On the same day, 2 April, Abhishek from Hardoi district of Uttar Pradesh was burnt to death. Six years ago he had eloped with a ‘high’ caste woman. The woman was forcefully brought back. That day, he was caught with the woman and burnt alive. Subsequently, his mother died of a heart attack.

On 5 April, a Dalit youth named Jignesh Solanki committed suicide inside a police station in Ahmedabad, Gujarat.
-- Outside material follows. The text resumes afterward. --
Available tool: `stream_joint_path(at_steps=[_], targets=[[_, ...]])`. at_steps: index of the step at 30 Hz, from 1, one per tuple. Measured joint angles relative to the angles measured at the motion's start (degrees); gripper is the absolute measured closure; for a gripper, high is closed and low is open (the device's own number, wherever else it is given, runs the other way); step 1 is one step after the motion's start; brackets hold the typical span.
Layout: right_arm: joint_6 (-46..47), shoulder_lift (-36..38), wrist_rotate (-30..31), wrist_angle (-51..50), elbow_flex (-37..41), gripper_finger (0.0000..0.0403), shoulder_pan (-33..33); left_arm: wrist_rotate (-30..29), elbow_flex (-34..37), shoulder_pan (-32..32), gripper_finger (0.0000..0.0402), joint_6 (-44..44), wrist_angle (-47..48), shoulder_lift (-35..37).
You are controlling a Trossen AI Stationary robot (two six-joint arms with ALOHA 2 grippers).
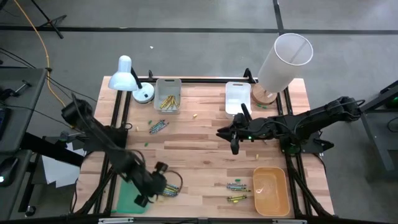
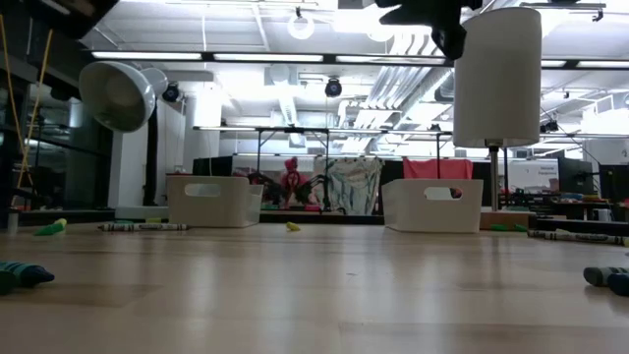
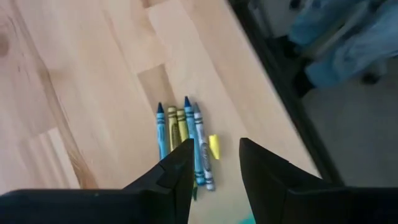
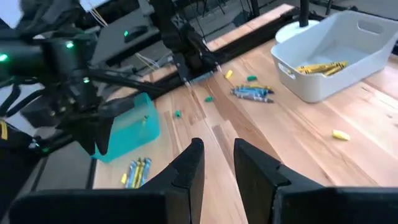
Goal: Sort crayons
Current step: Put the green crayon into the green bin
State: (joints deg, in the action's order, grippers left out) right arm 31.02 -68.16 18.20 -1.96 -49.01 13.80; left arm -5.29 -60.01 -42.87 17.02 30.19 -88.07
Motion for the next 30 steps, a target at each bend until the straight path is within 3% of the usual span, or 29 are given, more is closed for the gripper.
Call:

His housemates say that he was badly beaten by the police and other people and that he had been held on false charges.

On 5 April again, a Dalit woman was murdered after being raped in Jalandhar district of Punjab.

On 6 April, a minor Dalit child was raped and murdered in Hamirpur district of Uttar Pradesh.
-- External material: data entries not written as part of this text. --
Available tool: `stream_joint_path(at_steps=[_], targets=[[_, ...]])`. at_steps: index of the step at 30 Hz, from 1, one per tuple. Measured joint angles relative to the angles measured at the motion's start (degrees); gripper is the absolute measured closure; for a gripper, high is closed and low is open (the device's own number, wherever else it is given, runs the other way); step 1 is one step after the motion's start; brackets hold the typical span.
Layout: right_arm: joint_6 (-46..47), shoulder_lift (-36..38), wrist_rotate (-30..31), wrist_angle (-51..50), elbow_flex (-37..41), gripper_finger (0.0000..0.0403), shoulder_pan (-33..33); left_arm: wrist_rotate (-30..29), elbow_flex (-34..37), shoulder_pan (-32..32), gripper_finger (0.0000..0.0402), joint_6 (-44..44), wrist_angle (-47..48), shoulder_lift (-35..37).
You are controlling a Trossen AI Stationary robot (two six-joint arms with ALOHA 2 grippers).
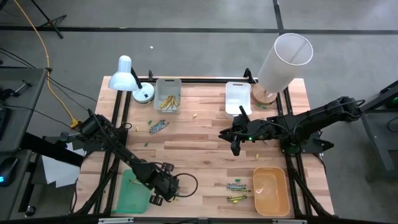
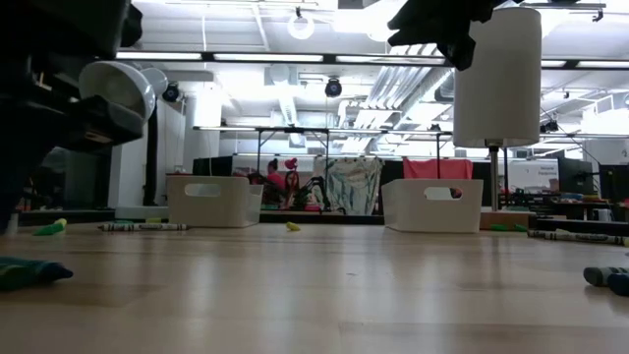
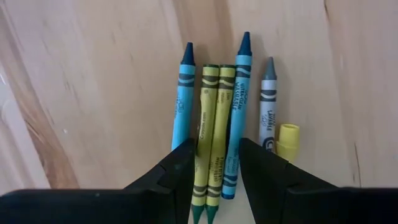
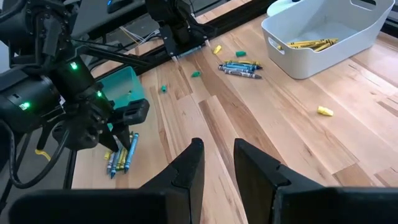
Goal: Sort crayons
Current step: Put the green crayon into the green bin
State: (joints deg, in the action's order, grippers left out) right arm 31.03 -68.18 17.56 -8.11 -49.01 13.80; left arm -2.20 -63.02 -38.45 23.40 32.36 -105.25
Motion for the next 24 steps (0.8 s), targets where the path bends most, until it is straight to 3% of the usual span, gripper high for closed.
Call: stream_joint_path(at_steps=[17,24], targets=[[-0.42,0.00,0.01,-0.40,0.00,0.0323,0.00,-0.90,1.84,2.39,0.0289,-2.93,-0.05,2.93],[-0.42,0.00,0.02,-0.56,0.00,0.0323,0.02,-6.00,2.25,0.65,0.0289,-2.99,-1.12,2.93]])
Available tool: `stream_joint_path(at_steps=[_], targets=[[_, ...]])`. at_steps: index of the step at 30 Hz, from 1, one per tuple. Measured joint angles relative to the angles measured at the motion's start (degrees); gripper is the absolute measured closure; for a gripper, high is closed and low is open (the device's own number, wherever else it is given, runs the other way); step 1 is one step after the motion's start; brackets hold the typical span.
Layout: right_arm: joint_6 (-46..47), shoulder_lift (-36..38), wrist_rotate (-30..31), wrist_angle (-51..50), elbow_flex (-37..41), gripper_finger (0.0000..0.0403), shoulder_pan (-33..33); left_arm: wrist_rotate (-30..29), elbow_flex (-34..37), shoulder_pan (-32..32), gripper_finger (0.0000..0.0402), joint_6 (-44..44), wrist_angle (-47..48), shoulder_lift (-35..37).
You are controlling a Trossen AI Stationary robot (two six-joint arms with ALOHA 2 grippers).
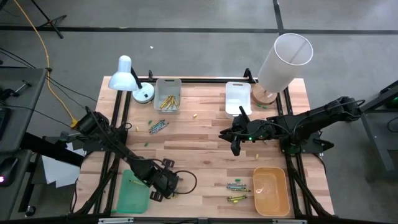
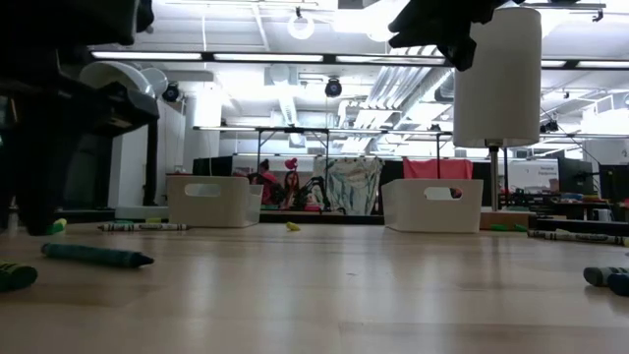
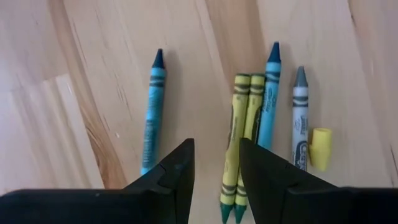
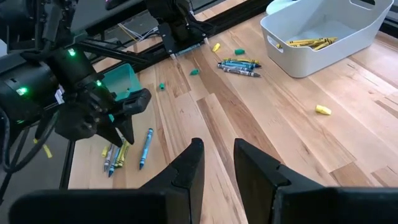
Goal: Sort crayons
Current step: Put the green crayon into the green bin
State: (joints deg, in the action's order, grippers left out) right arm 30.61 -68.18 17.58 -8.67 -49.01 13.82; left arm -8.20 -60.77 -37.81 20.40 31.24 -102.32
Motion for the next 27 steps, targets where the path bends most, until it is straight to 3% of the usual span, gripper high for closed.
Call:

On the morning of 6 April, the Chief Minister of Uttar Pradesh congratulated the people of the state for showing goodwill and unity by lighting a candle on the night of 5 April.

On the same day, a group of labourers who were spending quarantine in a village school in Basti district, adjacent to their home district, Gorakhpur, refused to eat the food that had been cooked by the Dalit woman. They have been sent to another centre.
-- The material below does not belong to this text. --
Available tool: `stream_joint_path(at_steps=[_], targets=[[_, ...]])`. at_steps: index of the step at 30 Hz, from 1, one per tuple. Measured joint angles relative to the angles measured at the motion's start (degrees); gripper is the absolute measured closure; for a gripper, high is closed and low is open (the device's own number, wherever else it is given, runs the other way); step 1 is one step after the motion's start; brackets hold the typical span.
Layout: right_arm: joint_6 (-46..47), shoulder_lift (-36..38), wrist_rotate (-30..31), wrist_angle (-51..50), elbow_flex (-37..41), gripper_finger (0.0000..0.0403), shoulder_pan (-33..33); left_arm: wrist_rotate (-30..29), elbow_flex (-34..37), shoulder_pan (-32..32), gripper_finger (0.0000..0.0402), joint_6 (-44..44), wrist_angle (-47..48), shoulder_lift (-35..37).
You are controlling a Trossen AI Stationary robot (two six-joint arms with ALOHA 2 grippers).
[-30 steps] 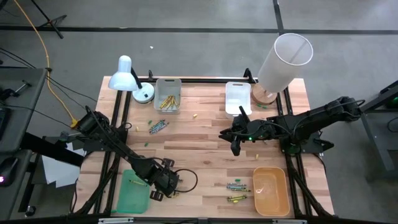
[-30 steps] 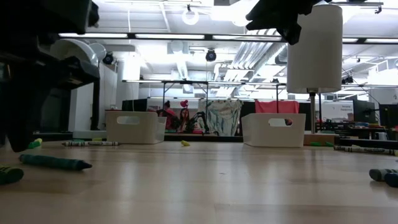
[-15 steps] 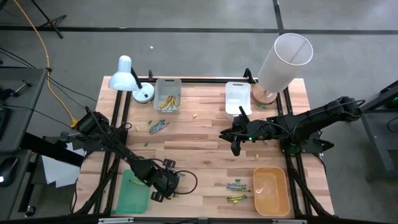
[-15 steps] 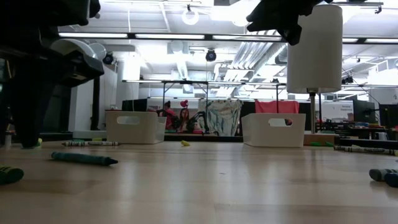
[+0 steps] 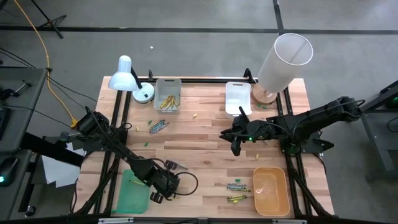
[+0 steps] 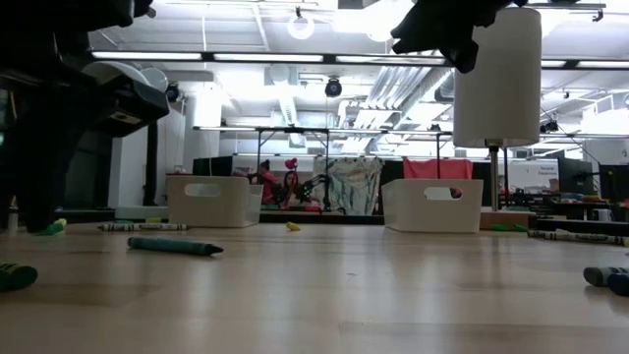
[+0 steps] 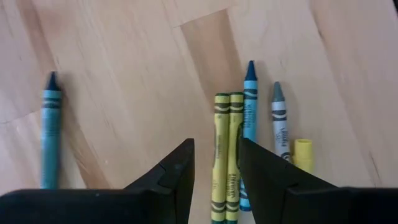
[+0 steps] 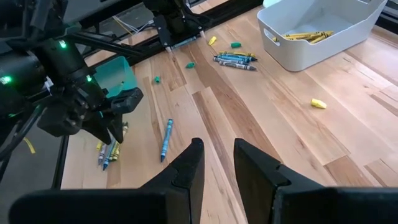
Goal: Sort crayons
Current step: Put the green crayon into the green bin
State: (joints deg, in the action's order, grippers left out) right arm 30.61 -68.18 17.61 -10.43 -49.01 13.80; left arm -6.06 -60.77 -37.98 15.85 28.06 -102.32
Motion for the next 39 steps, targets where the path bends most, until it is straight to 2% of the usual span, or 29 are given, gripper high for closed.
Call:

This is a very chronic disease, a very old epidemic. During the 1857 war, there was a fierce battle between the British and the rebels at Basiratganj in Unnao district near Kanpur. The British were surprised by the bravery and cleverness they had witnessed of the Indian soldiers. The British won this battle with great difficulty. After that one of them wrote that many Indian soldiers were killed in battle and many lay injured in the field. It was a hot day and the injured were suffering even more from thirst than their injuries. But when the villagers brought water for them, they refused to drink it. They thought it was better they died than accept water offered by a member of another caste. And many did perish.

Who knows how many more this epidemic has devoured. Coronavirus will be gone, but this epidemic is not about to leave us very soon.

The author is a former Member of Parliament and chairperson of the All India Democratic Women’s Association (AIDWA). The views are personal.